About this exercise
Copy out each line of the data holding "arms".
- - - -
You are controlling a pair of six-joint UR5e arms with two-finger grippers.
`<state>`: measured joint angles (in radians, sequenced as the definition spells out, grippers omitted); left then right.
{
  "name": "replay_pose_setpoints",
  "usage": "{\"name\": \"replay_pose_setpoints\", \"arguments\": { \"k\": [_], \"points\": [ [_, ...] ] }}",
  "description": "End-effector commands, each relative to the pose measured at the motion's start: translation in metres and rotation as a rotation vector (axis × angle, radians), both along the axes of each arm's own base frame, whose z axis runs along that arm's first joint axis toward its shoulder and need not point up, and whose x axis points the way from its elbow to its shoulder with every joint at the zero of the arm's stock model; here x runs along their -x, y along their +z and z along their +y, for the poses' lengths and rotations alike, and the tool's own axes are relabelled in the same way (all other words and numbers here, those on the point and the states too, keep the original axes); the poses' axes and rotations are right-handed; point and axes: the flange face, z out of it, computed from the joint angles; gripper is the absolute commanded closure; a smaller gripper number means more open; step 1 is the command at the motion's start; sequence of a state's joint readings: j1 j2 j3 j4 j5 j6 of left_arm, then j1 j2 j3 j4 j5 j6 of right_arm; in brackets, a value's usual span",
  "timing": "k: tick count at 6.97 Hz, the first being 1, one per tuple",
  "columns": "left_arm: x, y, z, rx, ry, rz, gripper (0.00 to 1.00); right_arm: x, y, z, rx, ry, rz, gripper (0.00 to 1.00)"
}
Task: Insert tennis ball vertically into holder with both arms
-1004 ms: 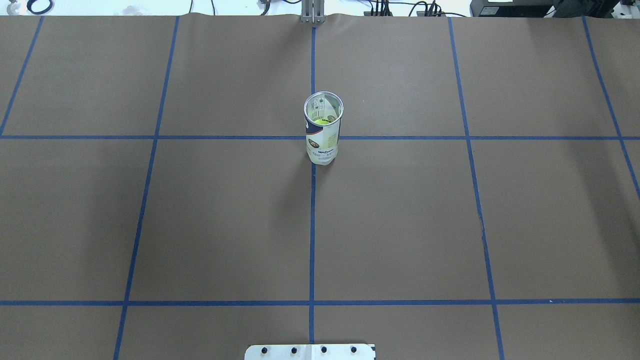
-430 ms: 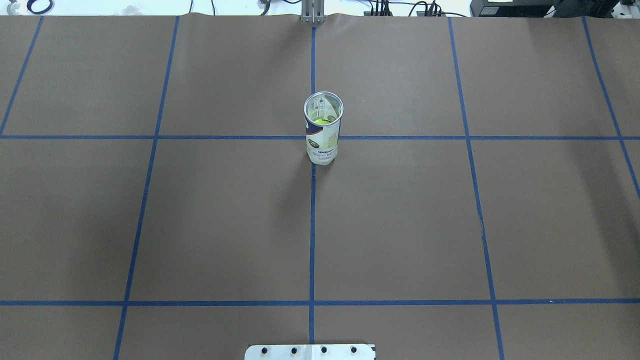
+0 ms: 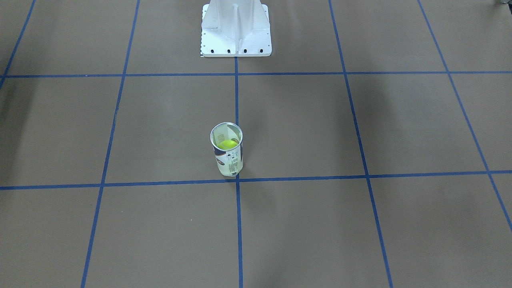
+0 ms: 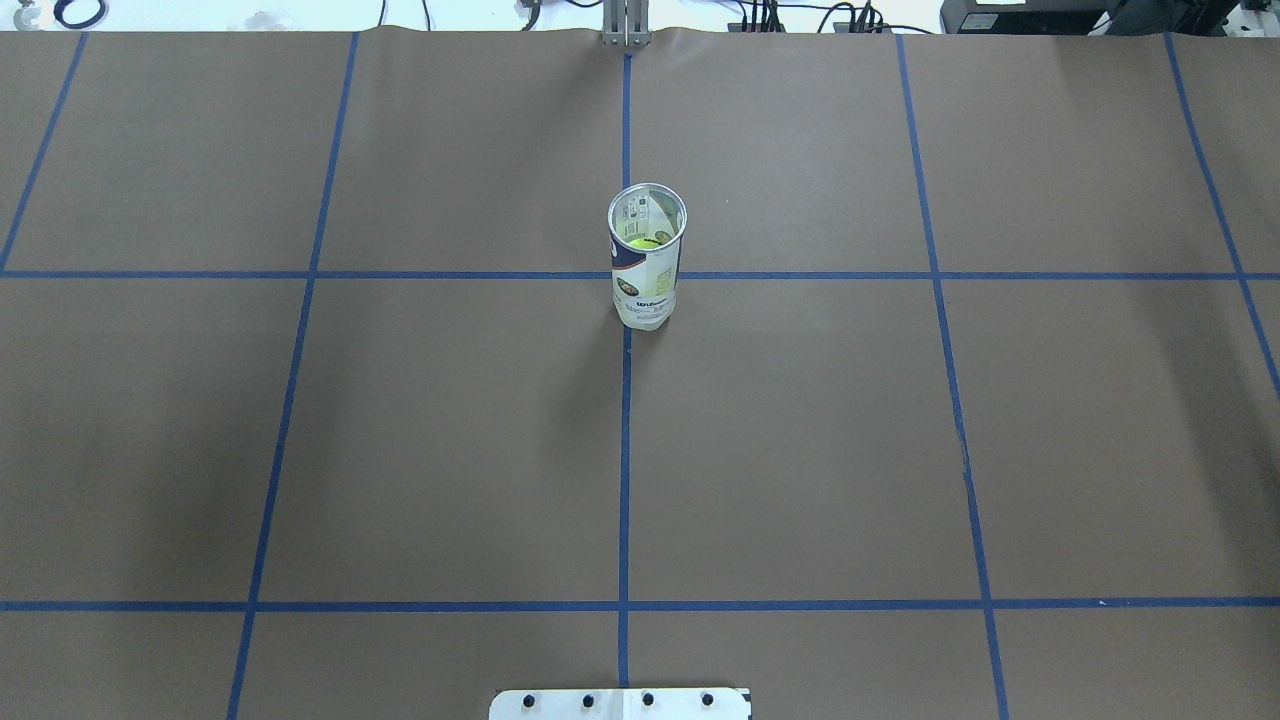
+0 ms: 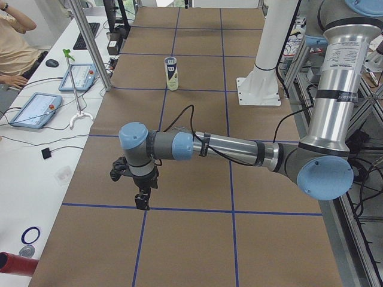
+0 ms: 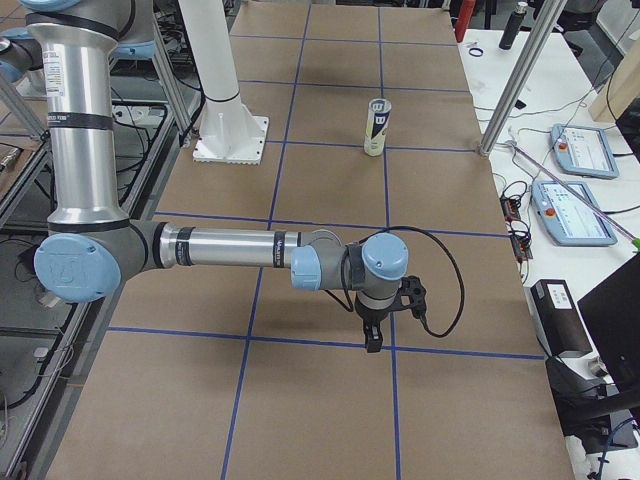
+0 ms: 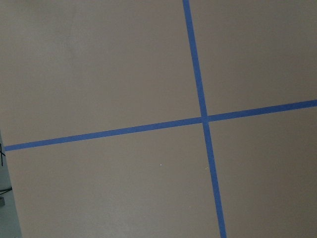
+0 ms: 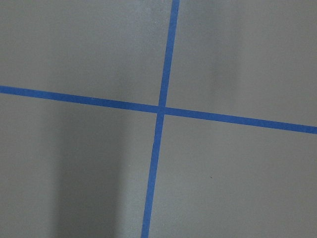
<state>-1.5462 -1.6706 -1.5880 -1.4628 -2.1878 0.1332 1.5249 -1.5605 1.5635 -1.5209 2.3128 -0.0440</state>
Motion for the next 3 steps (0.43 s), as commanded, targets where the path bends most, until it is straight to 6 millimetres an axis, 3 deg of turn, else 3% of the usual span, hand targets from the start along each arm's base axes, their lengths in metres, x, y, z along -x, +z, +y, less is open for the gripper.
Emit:
{"name": "replay_pose_setpoints", "arguments": {
  "k": [1,3],
  "points": [
    [0.0109,0.0149,0.0236,-0.010,-0.045,0.128,0.01,0.0001,-0.0004,0.0000,0.005,0.003,0.000,0.00],
    [0.0140,0.0100,0.0227,-0.033,-0.043,0.142,0.01,0.0001,0.0004,0.0001,0.007,0.003,0.000,0.00]
  ]
}}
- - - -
Problem solution
You are controlling a pair of six-joint UR5e arms with two-finger grippers.
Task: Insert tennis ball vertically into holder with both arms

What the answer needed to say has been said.